Their tryst is turning deadly.
Purveyors of tyranny
A mission without negative implications or consequences must be a nice place to park a cause, but even King George ultimately paid a price. His lifestyle didn’t suffer, but he lost the colonies.
Few will likely know or care what happens in the upcoming “big gather” in Nevada. If there is a comparison, however, it has to be the other “Big Gather” that took place in Texas following the Civil War. In that event, cowmen began the process of putting lives back together following the conflict. Already wild by their nature, the Texas cattle were gathered, claims were made, and the road to recovery began. The result was an industry of huge proportions, multitudes of producers, and an interconnecting network of support services and commerce.
That industry became a segment of a food production revolution that the world had never witnessed. Risk was spread by the multitude of producers each managing his production unit. That model is in decline.
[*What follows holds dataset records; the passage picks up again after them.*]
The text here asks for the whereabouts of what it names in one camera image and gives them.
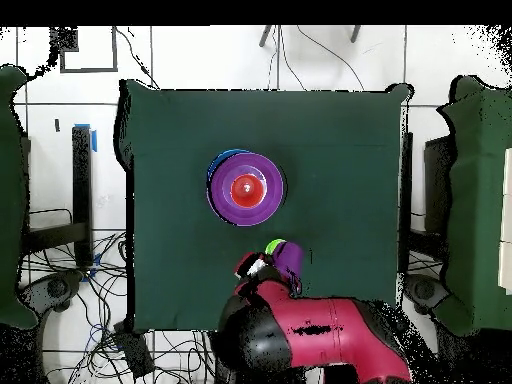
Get purple cup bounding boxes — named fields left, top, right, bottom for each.
left=272, top=240, right=305, bottom=287

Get orange cup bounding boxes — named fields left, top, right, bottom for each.
left=230, top=173, right=267, bottom=210

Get large purple bowl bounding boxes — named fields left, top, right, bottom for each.
left=205, top=151, right=286, bottom=228

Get large light blue bowl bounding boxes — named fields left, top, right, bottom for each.
left=206, top=148, right=252, bottom=179

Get green cup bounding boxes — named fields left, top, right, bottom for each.
left=264, top=238, right=286, bottom=256

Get dark green tablecloth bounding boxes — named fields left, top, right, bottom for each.
left=113, top=78, right=413, bottom=334

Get black floor box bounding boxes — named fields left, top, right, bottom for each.
left=113, top=319, right=155, bottom=379

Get black metal stand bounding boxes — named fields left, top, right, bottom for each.
left=19, top=123, right=98, bottom=268
left=399, top=131, right=414, bottom=273

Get black floor stand base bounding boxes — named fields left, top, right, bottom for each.
left=403, top=273, right=451, bottom=315
left=17, top=269, right=87, bottom=317

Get black equipment box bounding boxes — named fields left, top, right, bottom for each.
left=19, top=135, right=32, bottom=225
left=423, top=135, right=455, bottom=237

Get side table green cloth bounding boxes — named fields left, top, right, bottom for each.
left=0, top=65, right=39, bottom=331
left=433, top=75, right=512, bottom=337

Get tangle of floor cables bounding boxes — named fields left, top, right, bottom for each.
left=17, top=207, right=217, bottom=384

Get black floor cable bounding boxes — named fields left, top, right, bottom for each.
left=114, top=26, right=161, bottom=89

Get camera tripod legs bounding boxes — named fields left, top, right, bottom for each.
left=258, top=24, right=362, bottom=48

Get gray square floor frame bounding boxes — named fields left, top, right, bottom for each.
left=58, top=26, right=119, bottom=74

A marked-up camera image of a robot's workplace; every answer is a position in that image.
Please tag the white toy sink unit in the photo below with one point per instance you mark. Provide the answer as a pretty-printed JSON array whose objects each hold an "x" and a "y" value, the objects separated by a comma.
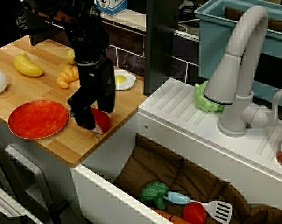
[{"x": 178, "y": 105}]

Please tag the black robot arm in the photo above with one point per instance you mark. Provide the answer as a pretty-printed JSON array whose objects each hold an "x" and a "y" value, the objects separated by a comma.
[{"x": 85, "y": 30}]

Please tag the grey toy faucet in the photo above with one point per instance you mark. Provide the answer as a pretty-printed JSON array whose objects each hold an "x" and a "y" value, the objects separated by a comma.
[{"x": 236, "y": 70}]

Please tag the green toy broccoli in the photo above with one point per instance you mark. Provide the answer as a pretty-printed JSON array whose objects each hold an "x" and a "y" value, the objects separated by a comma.
[{"x": 153, "y": 192}]

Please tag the yellow toy banana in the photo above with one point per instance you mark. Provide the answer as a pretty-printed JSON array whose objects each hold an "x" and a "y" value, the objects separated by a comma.
[{"x": 26, "y": 66}]

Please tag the wooden countertop board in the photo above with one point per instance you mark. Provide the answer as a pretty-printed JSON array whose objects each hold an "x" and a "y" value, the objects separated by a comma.
[{"x": 38, "y": 91}]

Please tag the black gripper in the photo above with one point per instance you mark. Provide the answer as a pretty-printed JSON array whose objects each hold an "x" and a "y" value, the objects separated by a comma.
[{"x": 96, "y": 81}]

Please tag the teal plastic bin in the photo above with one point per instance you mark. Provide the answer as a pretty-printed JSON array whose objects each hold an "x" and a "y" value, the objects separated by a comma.
[{"x": 213, "y": 46}]

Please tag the black vertical post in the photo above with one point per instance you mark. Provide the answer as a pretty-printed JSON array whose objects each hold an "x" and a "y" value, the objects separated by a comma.
[{"x": 159, "y": 46}]

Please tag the red and white toy sushi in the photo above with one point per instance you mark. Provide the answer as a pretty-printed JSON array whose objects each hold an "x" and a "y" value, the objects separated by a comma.
[{"x": 103, "y": 121}]

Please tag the toy fried egg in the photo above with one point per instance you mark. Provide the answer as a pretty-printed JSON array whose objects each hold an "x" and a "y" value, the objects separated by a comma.
[{"x": 123, "y": 80}]

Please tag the green toy lettuce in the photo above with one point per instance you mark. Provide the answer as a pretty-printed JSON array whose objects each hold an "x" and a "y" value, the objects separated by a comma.
[{"x": 202, "y": 100}]

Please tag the orange toy carrot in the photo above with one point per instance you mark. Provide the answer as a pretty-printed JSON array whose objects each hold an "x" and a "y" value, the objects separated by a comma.
[{"x": 176, "y": 219}]

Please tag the brown cloth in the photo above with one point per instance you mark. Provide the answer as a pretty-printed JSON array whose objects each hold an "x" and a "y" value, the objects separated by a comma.
[{"x": 155, "y": 163}]

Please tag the red toy tomato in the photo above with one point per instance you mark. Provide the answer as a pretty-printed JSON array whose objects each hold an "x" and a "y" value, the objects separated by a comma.
[{"x": 194, "y": 213}]

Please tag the red round plate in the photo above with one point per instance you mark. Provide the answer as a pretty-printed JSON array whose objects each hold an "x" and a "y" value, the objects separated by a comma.
[{"x": 38, "y": 119}]

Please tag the yellow-green toy fruit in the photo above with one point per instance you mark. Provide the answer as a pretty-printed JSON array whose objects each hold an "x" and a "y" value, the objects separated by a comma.
[{"x": 70, "y": 56}]

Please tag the grey toy kitchen cabinet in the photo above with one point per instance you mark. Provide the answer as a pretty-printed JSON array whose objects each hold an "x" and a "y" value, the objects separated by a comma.
[{"x": 26, "y": 163}]

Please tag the blue white milk carton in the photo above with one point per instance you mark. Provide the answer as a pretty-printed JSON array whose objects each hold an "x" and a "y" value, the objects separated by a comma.
[{"x": 111, "y": 7}]

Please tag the white shelf ledge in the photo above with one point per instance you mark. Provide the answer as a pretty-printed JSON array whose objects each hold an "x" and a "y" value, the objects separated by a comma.
[{"x": 124, "y": 22}]

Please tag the orange toy croissant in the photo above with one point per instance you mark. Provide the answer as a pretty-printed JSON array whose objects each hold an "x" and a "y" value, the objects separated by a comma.
[{"x": 66, "y": 75}]

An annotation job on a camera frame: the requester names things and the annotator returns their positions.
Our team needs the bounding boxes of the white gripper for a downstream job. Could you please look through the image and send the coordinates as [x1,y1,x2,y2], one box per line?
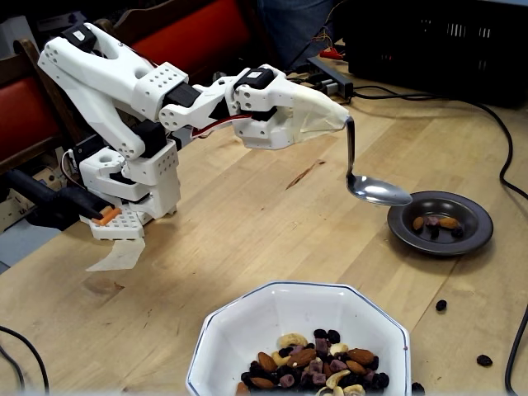
[224,65,302,149]

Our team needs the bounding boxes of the bent metal spoon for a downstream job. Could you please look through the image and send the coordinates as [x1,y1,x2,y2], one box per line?
[344,116,413,207]

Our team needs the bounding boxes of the white octagonal bowl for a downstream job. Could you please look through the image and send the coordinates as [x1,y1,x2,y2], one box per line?
[185,280,413,396]

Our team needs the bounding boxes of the scooped trail mix portion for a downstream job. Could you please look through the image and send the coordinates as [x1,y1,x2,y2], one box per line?
[412,214,462,241]

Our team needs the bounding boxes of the brown round plate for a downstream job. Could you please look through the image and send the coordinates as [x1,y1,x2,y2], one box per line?
[386,190,495,257]

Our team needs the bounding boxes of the beige cloth jaw wrap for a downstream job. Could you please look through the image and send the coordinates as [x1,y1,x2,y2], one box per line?
[293,84,350,145]

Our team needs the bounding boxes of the grey power strip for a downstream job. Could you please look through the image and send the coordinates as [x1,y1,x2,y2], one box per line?
[307,55,355,100]

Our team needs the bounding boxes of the black equipment case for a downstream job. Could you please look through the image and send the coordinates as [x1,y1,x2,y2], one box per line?
[342,0,528,109]

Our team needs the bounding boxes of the beige tape piece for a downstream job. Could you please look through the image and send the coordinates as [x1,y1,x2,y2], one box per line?
[85,238,146,273]

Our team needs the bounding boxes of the black clamp orange tip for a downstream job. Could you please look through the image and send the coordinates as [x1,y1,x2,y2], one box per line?
[3,167,123,232]

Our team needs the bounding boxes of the trail mix pile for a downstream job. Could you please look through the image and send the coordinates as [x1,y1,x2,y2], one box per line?
[234,328,391,396]

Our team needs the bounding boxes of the coloured jumper wires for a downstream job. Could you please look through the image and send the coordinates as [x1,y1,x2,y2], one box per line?
[309,0,346,59]

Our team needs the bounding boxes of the black power cable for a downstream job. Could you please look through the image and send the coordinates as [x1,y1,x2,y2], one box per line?
[352,84,528,396]

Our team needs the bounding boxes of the thin black cable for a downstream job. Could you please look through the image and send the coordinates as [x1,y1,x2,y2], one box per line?
[0,325,50,396]
[0,346,26,395]

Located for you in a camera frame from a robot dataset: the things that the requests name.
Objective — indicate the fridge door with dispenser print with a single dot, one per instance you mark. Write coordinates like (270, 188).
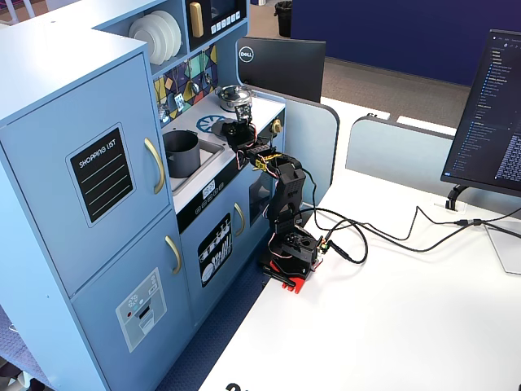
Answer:
(102, 293)

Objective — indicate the fridge door with shopping list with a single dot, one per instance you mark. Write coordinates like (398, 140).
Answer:
(45, 228)

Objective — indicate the blue oven door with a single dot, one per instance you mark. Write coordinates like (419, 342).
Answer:
(258, 203)

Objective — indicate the white toy plate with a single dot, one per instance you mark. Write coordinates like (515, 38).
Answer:
(177, 32)
(166, 34)
(142, 36)

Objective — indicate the metal ladle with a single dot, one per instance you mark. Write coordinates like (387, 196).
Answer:
(195, 87)

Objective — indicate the silver flat plate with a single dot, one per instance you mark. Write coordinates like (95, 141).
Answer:
(504, 248)

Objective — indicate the gold stove knob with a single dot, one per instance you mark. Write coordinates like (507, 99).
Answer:
(277, 126)

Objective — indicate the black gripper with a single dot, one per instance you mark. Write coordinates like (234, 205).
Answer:
(235, 133)

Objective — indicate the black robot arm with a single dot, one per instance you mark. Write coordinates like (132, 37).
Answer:
(291, 179)

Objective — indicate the robot controller board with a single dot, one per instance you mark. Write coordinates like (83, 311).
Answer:
(323, 245)

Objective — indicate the black toy microwave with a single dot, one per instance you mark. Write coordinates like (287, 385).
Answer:
(221, 8)

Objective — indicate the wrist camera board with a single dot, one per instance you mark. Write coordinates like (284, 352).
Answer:
(243, 111)

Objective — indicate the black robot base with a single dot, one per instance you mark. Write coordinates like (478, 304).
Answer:
(297, 252)

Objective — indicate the gray toy sink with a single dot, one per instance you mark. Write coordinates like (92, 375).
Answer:
(211, 148)

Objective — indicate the red table clamp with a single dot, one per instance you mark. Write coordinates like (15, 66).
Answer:
(295, 285)

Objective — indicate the dishwasher door with dishes print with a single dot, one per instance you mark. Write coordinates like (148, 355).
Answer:
(195, 252)

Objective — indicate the black Dell monitor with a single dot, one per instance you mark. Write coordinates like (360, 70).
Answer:
(285, 69)

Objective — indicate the monitor showing code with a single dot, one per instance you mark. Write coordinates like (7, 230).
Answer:
(484, 122)

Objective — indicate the blue toy kitchen unit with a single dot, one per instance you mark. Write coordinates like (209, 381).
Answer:
(45, 53)

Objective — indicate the metal slotted spatula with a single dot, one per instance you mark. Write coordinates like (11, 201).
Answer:
(179, 104)

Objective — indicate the black trash bin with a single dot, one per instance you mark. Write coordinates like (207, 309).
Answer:
(283, 18)

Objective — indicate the small metal spoon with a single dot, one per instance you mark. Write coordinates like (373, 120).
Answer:
(208, 78)

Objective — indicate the gray pot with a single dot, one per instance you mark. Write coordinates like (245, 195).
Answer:
(183, 161)

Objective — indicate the gray desk divider panel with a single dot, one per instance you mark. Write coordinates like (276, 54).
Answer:
(399, 155)
(309, 142)

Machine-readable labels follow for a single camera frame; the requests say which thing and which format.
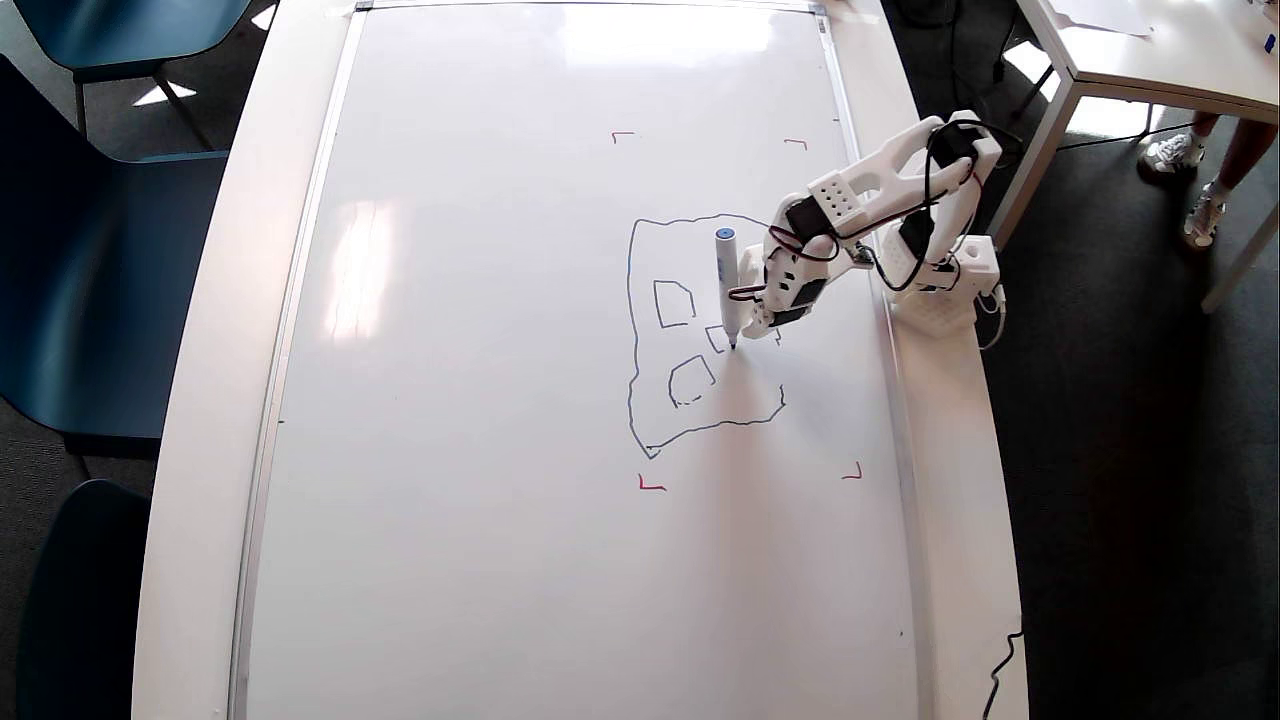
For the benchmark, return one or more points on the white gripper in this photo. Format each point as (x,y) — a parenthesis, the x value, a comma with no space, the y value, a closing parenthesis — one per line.
(763,320)

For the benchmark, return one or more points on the white marker pen blue cap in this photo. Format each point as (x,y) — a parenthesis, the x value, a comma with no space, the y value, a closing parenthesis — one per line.
(727,285)

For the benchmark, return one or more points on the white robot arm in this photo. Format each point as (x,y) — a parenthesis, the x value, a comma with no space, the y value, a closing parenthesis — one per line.
(836,196)

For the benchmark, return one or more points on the large white whiteboard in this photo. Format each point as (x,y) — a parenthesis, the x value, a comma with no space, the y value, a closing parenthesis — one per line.
(500,500)

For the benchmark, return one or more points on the white sneaker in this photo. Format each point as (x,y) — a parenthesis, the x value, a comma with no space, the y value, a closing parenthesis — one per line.
(1203,215)
(1170,155)

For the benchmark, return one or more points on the white paper sheet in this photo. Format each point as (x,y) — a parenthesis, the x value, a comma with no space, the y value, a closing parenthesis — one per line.
(1100,15)

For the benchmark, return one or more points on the bare person leg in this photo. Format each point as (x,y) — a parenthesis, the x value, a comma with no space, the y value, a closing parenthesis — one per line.
(1205,124)
(1245,150)

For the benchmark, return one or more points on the white side table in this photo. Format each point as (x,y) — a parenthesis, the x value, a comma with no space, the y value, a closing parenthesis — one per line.
(1180,60)

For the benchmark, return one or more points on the dark blue chair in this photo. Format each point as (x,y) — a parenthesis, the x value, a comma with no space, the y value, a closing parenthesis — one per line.
(80,300)
(80,600)

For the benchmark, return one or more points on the blue chair with metal legs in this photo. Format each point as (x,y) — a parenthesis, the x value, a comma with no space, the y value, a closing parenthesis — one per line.
(120,30)

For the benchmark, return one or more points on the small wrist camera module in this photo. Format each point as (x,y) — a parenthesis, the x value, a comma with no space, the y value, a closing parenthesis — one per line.
(861,255)

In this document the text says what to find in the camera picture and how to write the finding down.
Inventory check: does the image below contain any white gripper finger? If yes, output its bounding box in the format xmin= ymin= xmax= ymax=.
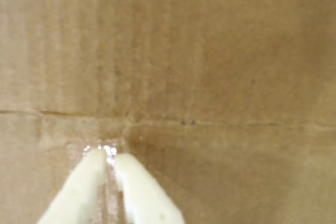
xmin=36 ymin=148 xmax=106 ymax=224
xmin=114 ymin=153 xmax=185 ymax=224

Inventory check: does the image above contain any brown cardboard sheet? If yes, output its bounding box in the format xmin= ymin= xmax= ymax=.
xmin=0 ymin=0 xmax=336 ymax=224

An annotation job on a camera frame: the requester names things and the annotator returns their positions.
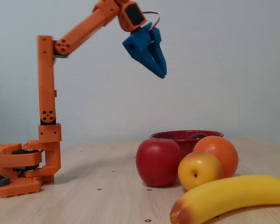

Each contraction of industry participation is characterized by fewer price negotiators and more expensive inputs. Barriers to entry are greater, and risk of systemic failure increases.
Those who think the elimination of Mr. Bundy or any of his colleagues is a worthy goal are grossly misinformed. The loss of individual producers only accelerates consolidation of the industry. Somebody is going to produce the product and that production will continue to be held in fewer and fewer hands.
That equates to higher prices and even the wealthy educated Democratic environmentalists might find that inconvenient.

Stephen L. Wilmeth is a rancher from southern New Mexico. “Ranches like the Bundy’s that span back into the 19th Century under the same ownership now represent one percent of all ranches. Section 102 of FLPMA says the public lands will be managed to, among other things, provide food and habitat for domestic animals and for human occupancy and use."